Figure 3a presents the comparison of the spatially-averaged power spectra associated with the FTLS signal for glial cells averaged over three individual measurements which were taken at different days but following the same sample preparation procedures and experimental condition, before and after treatment with the actin blocking drug. The broader power spectrum of the untreated cell membrane motions (Fig. 3a) is consistent with the histogram distribution in Fig. 2c. The intact cell exhibits a power spectrum that departs from a Lorentzian shape at frequencies of the order 4-6x10−3 rad/s, which indicates that actin affects the dynamics predominantly at short times (i.e. minute scale). Further, both frequency-averaged (statics) curves shown in Fig. 3b indicates similar functional dependence on the wavenumber q, but with enhanced fluctuations for the normal cell, by a factor of ~3.4.

Fig. 3

a) Spatially-averaged power spectrum of glial cells before and after drug treatment, as indicated. Error bars show the standard deviation (same for all the followed figures) and dash lines show the fit with Lorentzian equations. b) Temporally-averaged power spectrum before and after drug treatment. The inset shows the ratio of the two spectra.

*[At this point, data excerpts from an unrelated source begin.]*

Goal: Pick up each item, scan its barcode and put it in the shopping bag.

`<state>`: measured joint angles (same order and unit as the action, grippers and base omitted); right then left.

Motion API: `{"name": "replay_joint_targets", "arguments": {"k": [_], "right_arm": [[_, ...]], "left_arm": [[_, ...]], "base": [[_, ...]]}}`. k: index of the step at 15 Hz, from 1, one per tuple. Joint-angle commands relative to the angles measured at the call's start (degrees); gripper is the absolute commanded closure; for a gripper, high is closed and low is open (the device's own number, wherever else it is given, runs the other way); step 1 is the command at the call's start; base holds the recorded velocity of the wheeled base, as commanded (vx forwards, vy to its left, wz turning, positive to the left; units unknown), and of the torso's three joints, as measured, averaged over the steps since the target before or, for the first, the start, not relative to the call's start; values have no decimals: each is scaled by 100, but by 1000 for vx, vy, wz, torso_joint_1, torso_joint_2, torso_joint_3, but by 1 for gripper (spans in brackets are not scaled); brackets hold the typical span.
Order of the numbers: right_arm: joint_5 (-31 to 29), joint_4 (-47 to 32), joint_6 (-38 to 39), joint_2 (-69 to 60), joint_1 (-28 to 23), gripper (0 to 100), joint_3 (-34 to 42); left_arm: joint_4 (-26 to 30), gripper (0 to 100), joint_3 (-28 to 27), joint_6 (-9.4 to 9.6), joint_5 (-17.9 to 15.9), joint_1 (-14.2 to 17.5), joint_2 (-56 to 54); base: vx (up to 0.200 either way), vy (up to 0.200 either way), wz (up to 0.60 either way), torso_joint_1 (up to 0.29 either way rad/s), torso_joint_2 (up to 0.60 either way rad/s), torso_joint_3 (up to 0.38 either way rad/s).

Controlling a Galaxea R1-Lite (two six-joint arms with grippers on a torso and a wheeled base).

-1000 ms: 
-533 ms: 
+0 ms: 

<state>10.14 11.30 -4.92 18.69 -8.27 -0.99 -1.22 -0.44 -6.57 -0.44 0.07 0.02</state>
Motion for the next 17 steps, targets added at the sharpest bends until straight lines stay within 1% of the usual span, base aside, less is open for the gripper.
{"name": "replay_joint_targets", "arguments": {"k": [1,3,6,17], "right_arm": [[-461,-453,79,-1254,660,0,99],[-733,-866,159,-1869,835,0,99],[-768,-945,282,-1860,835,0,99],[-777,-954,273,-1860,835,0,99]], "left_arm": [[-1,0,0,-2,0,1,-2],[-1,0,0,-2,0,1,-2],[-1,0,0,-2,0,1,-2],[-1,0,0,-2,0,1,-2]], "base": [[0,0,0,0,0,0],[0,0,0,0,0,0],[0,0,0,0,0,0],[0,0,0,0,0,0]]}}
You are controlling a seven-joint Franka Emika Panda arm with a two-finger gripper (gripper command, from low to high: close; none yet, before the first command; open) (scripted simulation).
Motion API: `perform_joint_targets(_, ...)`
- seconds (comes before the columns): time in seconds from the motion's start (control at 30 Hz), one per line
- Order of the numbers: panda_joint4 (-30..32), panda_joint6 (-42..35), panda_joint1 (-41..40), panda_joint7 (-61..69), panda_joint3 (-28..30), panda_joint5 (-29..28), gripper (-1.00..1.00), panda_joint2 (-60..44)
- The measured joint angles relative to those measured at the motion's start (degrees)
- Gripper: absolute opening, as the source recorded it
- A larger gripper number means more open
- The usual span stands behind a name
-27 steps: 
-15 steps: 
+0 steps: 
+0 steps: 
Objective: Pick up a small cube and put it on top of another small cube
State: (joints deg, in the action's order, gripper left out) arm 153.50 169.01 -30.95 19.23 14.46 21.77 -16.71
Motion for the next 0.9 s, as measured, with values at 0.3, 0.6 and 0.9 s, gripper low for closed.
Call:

3.3. Spatio-temporal fluctuations

One key feature of FTLS is its ability to render simultaneously angular scattering from an entire range of angles. Figures 4a –4d show the power spectrum of the fluctuations for the same cells before and after the actin inhibition, as function of both frequency ω (at two particular q-values) and wavenumber q (at two particular frequencies ω). Thus, after actin inhibition, the functional dependence of Δu2(ω) assumes a Lorentzian shape and does not change notably with varying q, which contrasts with the situation where the cell cytoskeleton is intact. This interesting behavior can be seen in Figs. 4a, 4b, where the temporal power spectra at 2 particular wavenumbers are shown. These findings suggest that, as the actin is disrupted, the dynamic scattering signal is most likely due to Brownian-like fluctuations. To better capture dynamic activity within our experimental temporal resolution, the power spectra vs. q at two frequencies divided far enough are shown in Figs. 4c, 4d. At frequencies above certain threshold ω0 (Fig. 4c), there is a significant mismatch in shape between the “before” and “after” Δu2(q) curves. On the other hand, for lower frequencies (Fig. 4d), the two dependencies look similar, with the normal cell exhibiting consistently higher fluctuations. The results in Fig. 3 and 4 suggest that the actin contribution is characterized by a certain lifetime, which is consistent with previous findings of polymerization kinetics [12].

Fig. 4

a-b) Temporal power spectra of glial cells before and after drug treatment at two different spatial frequencies, as indicated. Dash lines show fits with Lorentzian equations for the power spectra after drug treatment; c-d) Spatial power spectra at two different frequencies, as indicated. The error bars indicate the standard deviation associated 3 different measurements.

4. Conclusion

In summary, we applied FTLS to measure the effects of actin cytoskeleton on the spatio-temporal fluctuations of cell dynamics. We believe that these label-free results are extremely promising for studying cytoskeleton dynamics and will complement very well the existing fluorescence studies. Retrieving the membrane tension and actin lifetime without physical contact will likely provide a useful approach for studying fundamental cell biology phenomena, such as mitosis, phagocytosis, or motility [33]. With further theoretical developments, the FTLS data will be connected with the cell microrheology obtained via one- and two- particle tracking [27,28].